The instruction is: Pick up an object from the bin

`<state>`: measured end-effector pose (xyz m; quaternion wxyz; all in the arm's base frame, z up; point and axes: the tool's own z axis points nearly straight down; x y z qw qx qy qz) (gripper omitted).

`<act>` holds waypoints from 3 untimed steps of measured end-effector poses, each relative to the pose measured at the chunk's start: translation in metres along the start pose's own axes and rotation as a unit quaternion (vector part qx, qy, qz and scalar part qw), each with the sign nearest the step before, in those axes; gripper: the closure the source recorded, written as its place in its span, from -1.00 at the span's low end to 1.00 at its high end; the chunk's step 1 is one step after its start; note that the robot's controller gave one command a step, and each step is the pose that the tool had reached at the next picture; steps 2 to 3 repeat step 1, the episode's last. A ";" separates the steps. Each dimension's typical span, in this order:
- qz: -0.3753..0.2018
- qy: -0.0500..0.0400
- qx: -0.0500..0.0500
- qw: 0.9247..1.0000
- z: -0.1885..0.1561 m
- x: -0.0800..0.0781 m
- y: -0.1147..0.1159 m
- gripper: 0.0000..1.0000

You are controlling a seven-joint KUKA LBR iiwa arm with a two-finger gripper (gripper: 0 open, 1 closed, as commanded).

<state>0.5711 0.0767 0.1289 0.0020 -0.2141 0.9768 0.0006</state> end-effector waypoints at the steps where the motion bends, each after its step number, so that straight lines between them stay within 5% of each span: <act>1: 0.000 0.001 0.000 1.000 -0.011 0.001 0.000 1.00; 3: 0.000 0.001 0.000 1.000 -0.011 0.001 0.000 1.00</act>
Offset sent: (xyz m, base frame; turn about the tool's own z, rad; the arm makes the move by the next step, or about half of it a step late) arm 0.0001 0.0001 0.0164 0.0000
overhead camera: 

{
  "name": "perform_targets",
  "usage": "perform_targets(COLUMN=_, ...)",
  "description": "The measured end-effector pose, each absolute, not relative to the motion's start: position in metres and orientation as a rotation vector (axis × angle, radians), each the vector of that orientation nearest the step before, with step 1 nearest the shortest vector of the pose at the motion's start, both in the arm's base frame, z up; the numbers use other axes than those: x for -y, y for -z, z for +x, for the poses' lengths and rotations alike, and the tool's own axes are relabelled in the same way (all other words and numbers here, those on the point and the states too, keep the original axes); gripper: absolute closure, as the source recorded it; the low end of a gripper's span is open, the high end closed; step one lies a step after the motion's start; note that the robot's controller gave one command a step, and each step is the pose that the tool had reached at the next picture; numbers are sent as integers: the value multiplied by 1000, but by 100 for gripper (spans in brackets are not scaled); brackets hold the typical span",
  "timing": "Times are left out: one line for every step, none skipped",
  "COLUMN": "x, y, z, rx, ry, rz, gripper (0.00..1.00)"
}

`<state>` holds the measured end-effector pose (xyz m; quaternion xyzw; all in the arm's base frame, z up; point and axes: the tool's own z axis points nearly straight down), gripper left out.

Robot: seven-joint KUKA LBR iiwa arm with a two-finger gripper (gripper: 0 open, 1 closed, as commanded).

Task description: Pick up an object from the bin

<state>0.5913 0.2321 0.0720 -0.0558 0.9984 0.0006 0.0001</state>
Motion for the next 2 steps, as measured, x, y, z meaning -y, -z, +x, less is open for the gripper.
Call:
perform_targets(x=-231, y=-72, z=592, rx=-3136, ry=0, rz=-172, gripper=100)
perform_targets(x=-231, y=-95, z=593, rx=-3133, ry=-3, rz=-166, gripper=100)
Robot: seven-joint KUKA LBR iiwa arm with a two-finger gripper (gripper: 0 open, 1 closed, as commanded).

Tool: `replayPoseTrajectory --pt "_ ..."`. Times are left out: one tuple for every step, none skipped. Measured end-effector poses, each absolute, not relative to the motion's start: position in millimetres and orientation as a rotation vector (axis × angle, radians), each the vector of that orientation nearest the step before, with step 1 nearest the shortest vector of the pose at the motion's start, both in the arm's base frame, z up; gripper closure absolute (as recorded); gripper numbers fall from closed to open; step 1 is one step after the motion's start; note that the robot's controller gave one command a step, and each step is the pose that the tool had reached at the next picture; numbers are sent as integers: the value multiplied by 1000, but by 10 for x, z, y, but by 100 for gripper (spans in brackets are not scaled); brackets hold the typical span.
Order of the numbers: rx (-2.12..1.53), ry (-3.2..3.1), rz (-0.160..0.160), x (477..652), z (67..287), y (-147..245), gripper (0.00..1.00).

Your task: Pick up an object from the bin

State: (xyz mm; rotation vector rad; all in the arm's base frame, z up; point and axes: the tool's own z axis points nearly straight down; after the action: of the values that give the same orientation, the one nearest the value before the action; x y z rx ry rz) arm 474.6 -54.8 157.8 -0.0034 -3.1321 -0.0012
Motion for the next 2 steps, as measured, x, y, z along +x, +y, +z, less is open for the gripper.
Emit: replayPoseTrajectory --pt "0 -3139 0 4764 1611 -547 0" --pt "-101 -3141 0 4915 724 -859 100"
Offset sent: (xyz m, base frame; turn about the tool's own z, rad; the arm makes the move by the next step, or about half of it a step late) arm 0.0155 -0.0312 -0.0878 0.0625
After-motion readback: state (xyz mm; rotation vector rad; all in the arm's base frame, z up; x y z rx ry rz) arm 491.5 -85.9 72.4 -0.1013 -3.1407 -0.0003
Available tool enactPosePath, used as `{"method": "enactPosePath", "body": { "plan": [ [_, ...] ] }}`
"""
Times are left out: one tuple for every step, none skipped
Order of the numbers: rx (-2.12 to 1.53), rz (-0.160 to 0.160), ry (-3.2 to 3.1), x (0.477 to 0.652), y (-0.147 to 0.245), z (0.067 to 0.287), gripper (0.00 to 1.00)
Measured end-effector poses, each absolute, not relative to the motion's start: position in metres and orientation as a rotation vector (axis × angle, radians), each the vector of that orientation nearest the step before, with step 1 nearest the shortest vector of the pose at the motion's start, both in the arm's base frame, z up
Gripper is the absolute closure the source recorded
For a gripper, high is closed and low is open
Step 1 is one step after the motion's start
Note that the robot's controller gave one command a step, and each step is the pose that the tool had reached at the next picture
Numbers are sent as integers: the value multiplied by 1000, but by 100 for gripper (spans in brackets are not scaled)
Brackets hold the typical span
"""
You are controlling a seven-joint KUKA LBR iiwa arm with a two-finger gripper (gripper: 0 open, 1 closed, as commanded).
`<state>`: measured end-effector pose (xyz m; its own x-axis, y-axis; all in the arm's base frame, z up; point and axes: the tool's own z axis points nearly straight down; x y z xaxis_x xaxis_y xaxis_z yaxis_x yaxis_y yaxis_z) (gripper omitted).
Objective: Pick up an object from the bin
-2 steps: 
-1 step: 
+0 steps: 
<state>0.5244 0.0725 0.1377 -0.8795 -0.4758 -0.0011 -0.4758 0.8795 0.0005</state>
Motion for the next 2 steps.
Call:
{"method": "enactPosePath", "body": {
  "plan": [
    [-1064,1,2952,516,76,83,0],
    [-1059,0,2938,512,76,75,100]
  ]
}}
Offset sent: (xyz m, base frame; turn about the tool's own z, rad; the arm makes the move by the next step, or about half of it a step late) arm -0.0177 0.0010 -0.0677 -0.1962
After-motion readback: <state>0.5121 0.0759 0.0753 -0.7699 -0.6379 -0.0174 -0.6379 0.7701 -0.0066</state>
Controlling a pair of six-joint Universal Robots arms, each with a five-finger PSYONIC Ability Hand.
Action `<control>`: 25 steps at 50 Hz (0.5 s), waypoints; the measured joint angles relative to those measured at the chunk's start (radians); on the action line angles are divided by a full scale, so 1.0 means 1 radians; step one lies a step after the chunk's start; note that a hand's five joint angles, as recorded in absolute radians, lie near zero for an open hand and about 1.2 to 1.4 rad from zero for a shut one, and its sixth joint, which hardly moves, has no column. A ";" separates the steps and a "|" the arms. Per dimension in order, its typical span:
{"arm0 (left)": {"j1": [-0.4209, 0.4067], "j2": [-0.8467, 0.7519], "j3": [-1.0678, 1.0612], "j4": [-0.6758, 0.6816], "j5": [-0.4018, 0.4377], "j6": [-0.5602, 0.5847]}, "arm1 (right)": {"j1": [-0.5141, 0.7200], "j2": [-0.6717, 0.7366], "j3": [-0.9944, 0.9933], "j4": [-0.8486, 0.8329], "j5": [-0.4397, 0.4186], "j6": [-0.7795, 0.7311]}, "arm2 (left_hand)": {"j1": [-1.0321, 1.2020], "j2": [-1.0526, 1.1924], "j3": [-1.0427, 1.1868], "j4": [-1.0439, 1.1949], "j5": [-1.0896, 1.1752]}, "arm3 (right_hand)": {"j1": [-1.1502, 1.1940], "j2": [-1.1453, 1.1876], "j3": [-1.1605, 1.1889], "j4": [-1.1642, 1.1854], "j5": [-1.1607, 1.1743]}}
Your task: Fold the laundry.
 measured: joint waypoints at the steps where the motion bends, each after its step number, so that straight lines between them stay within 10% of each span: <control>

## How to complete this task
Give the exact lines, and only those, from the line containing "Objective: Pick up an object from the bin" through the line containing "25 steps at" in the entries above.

## Exercise result
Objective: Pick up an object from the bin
-2 steps: 
-1 step: 
+0 steps: 
<state>0.5244 0.0725 0.1377 -0.8795 -0.4758 -0.0011 -0.4758 0.8795 0.0005</state>
Motion for the next 2 steps.
Call:
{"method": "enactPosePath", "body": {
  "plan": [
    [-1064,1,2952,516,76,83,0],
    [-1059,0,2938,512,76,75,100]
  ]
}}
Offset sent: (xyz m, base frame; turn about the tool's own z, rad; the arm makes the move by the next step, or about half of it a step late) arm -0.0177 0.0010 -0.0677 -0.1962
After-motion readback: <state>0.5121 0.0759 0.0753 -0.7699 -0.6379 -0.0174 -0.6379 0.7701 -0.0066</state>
Controlling a pair of six-joint Universal Robots arms, each with a five-finger PSYONIC Ability Hand.
Action `<control>`: 25 steps at 50 Hz (0.5 s), waypoints; the measured joint angles relative to those measured at the chunk's start (radians); on the action line angles are divided by a full scale, so 1.0 means 1 radians; step one lies a step after the chunk's start; note that a hand's five joint angles, as recorded in absolute radians, lie near zero for an open hand and about 1.2 to 1.4 rad from zero for a shut one, and its sixth joint, which hardly moves, has no column. A ";" separates the steps and a "|" the arms. Per dimension in order, its typical span:

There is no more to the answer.